**AIM OF THE TASK:**
Starting at the line with "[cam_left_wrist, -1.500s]" and ending at the line with "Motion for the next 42", print exactly the lines of the entries below. Pictures do not belong in the copy.

Collected data entries
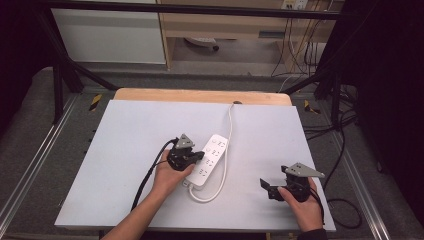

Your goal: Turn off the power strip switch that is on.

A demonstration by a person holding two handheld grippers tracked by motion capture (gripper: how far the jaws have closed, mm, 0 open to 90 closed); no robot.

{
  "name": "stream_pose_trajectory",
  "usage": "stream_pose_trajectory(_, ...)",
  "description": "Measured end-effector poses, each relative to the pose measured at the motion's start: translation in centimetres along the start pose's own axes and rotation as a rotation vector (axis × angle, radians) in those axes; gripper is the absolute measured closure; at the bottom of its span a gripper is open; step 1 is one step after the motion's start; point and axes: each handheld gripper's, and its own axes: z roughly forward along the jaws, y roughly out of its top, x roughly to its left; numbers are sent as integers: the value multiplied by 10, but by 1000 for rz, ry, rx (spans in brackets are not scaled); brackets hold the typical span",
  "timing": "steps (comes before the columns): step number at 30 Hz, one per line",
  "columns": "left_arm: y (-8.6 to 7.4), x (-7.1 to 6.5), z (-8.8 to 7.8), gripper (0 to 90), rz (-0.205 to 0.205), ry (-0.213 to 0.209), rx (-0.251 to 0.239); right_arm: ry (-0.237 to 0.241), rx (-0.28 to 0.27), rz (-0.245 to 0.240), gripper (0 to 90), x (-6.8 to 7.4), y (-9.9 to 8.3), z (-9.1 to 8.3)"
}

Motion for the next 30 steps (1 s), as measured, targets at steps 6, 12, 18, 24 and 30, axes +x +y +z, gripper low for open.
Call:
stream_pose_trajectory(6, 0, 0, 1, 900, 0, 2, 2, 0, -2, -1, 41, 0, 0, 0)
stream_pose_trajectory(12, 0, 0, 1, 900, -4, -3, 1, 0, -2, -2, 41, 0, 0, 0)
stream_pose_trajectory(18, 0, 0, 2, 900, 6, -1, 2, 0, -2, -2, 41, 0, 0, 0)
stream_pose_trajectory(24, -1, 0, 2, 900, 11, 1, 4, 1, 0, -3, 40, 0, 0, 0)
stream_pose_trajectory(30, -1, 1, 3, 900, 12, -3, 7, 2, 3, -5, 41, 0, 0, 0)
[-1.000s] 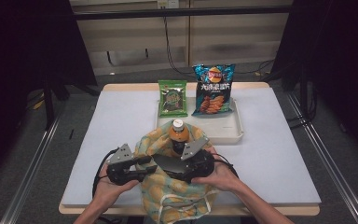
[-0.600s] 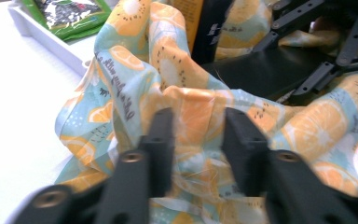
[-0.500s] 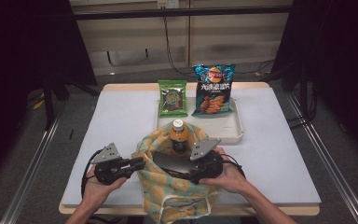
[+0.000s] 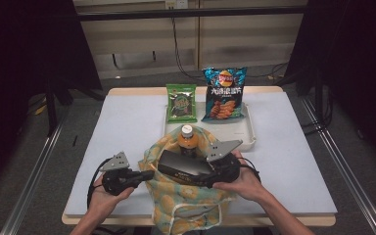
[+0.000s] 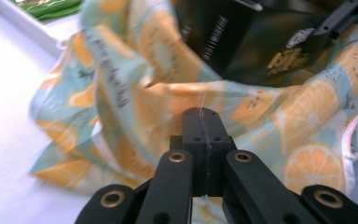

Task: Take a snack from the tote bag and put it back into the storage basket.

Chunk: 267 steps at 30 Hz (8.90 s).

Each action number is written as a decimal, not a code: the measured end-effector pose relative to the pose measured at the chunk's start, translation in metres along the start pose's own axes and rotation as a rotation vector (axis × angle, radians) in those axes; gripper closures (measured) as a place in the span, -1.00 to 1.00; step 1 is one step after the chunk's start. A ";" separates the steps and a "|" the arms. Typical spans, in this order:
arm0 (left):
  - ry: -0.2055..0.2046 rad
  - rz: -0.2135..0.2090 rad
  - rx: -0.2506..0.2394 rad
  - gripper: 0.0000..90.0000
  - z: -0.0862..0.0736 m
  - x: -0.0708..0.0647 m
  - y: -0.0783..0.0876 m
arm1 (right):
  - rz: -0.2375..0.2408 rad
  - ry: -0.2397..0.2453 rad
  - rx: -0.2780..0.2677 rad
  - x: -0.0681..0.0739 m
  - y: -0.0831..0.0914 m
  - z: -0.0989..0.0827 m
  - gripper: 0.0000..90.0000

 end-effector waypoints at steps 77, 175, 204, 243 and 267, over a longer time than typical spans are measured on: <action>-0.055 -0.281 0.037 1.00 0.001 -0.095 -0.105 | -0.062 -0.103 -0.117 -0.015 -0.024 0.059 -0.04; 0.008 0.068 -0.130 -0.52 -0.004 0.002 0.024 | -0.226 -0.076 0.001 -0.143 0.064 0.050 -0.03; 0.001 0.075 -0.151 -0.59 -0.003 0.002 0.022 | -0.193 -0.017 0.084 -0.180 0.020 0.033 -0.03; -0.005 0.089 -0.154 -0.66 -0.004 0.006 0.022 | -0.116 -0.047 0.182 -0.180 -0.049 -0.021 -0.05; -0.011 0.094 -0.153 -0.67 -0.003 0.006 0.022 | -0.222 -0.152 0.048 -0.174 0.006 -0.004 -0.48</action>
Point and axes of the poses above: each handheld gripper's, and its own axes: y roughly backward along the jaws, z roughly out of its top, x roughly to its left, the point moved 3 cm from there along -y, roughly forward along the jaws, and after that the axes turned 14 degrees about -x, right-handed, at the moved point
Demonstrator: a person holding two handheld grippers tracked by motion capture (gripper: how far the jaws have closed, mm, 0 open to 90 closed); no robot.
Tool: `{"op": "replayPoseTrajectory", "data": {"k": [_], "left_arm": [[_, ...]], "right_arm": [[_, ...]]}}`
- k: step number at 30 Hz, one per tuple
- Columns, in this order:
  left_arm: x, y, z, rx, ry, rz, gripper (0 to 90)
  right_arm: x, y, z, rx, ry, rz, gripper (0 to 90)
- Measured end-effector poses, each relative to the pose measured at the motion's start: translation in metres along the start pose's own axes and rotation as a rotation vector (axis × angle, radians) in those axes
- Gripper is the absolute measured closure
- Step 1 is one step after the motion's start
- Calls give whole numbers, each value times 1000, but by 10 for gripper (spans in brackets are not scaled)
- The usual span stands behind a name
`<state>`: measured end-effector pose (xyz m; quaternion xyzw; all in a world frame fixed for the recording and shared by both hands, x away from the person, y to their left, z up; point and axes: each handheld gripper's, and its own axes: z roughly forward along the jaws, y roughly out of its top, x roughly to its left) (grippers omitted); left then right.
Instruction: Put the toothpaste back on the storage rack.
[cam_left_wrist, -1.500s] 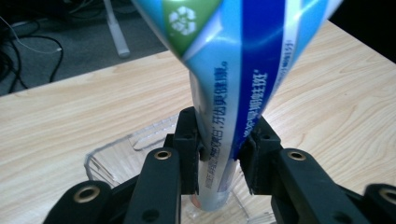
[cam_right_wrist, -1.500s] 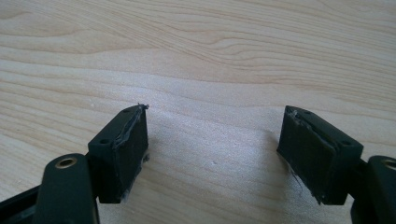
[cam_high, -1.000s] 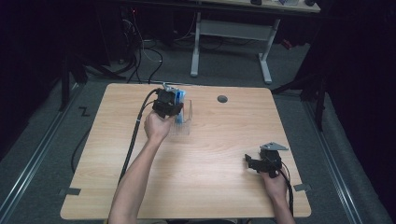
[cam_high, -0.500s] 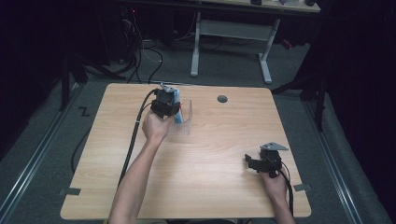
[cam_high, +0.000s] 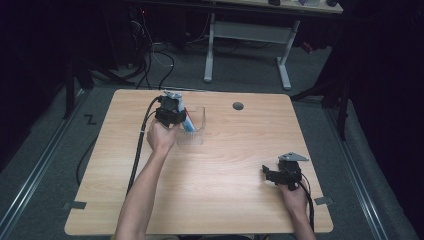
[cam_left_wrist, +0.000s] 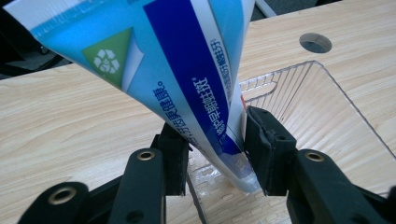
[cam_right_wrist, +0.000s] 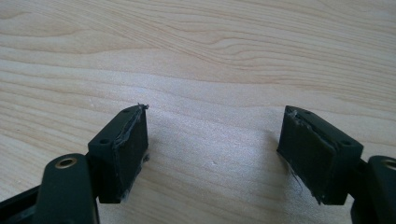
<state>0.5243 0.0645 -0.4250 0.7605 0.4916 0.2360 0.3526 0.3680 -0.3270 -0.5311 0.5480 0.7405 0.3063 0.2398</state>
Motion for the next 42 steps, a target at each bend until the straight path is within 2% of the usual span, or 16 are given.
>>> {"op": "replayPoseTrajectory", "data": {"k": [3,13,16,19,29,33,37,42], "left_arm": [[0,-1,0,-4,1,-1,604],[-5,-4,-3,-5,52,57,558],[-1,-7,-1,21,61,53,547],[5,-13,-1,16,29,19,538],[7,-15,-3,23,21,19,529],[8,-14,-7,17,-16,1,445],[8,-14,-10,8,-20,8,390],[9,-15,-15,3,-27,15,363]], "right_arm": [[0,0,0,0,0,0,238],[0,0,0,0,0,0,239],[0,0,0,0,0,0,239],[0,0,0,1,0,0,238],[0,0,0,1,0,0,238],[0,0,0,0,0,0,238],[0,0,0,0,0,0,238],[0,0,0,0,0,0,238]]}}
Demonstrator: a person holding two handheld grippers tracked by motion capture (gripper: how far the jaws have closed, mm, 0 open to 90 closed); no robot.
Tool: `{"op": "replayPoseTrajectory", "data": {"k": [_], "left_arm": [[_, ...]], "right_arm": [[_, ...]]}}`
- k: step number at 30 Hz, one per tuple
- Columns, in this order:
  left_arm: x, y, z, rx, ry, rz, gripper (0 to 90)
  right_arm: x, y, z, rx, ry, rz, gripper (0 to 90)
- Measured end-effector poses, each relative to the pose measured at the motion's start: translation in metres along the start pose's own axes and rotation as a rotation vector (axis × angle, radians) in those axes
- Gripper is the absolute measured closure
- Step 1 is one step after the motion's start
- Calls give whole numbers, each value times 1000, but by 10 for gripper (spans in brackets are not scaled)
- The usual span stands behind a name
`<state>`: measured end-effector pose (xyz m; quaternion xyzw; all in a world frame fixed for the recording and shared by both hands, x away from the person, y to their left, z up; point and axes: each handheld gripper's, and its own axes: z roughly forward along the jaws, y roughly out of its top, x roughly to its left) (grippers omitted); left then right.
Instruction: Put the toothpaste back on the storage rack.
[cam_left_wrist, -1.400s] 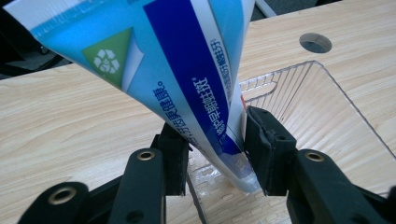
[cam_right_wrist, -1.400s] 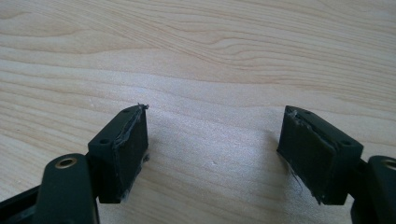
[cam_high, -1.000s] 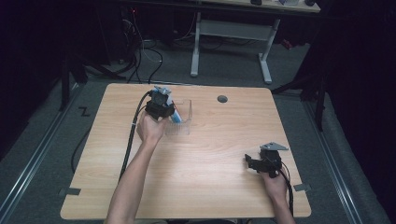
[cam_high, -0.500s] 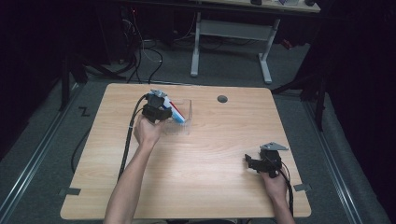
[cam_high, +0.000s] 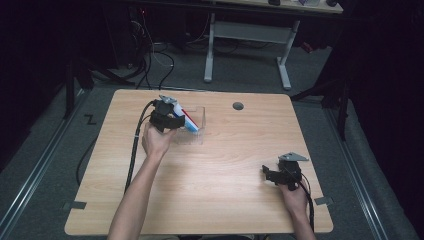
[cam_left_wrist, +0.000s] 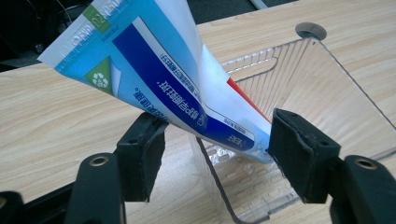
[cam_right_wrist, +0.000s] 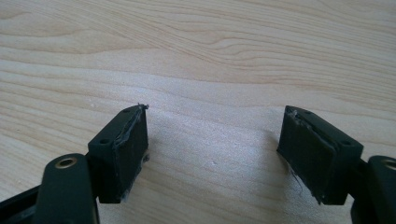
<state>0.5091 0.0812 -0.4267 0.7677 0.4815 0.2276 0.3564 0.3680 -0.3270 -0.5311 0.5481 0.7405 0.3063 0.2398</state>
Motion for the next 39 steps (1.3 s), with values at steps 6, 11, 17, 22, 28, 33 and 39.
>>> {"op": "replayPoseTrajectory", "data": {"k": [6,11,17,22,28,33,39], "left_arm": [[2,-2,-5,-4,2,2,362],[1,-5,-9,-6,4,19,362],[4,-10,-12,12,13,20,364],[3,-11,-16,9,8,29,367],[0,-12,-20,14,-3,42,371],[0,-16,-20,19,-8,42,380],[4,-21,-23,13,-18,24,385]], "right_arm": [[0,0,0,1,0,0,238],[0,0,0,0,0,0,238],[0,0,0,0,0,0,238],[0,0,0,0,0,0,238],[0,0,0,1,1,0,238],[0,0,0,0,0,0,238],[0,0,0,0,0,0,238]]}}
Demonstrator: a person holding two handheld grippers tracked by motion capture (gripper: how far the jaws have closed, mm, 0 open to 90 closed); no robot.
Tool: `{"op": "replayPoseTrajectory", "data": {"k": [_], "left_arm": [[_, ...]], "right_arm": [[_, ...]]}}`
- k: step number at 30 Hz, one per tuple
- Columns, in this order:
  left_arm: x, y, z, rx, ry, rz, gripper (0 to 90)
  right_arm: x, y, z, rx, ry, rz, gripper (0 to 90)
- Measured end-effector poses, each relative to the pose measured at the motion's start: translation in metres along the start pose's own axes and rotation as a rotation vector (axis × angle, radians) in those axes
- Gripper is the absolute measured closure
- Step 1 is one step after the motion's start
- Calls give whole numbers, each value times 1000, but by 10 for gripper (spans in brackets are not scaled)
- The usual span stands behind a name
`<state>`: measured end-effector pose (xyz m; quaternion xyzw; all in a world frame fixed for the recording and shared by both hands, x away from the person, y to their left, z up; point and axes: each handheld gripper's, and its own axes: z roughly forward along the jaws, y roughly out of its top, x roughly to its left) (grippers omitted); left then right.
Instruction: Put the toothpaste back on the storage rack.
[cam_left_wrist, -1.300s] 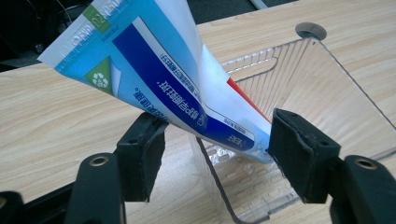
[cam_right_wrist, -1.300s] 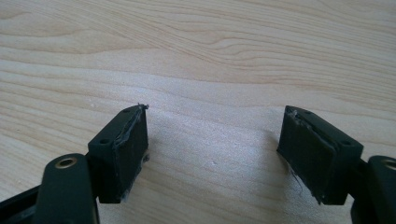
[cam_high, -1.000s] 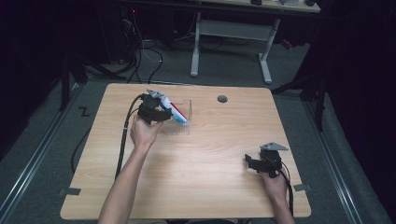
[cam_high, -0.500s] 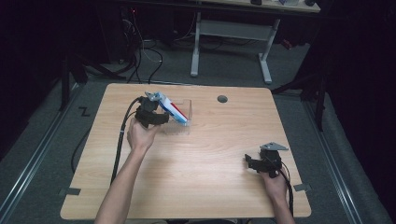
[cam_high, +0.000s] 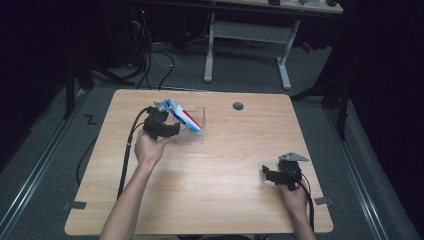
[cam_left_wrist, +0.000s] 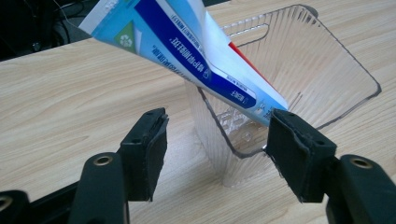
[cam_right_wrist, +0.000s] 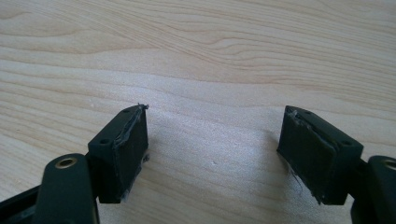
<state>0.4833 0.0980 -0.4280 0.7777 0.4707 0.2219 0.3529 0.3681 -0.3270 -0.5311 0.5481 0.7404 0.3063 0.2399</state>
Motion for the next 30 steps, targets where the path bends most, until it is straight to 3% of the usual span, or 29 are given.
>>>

**ANSWER FOR THIS EXERCISE:**
[cam_left_wrist, -1.500s] 
[cam_right_wrist, -1.500s] 
[cam_high, -1.000s] 
[cam_high, -0.500s] 
[cam_high, +0.000s] 
[cam_left_wrist, +0.000s] 
[cam_right_wrist, +0.000s] 
<state>0.5243 0.0645 -0.4250 0.7605 0.4916 0.2360 0.3526 0.3680 -0.3270 -0.5311 0.5480 0.7405 0.3063 0.2398</state>
Motion for the next 42 steps, a target at each bend until the straight path is within 2% of the usual span, or 16 are given.

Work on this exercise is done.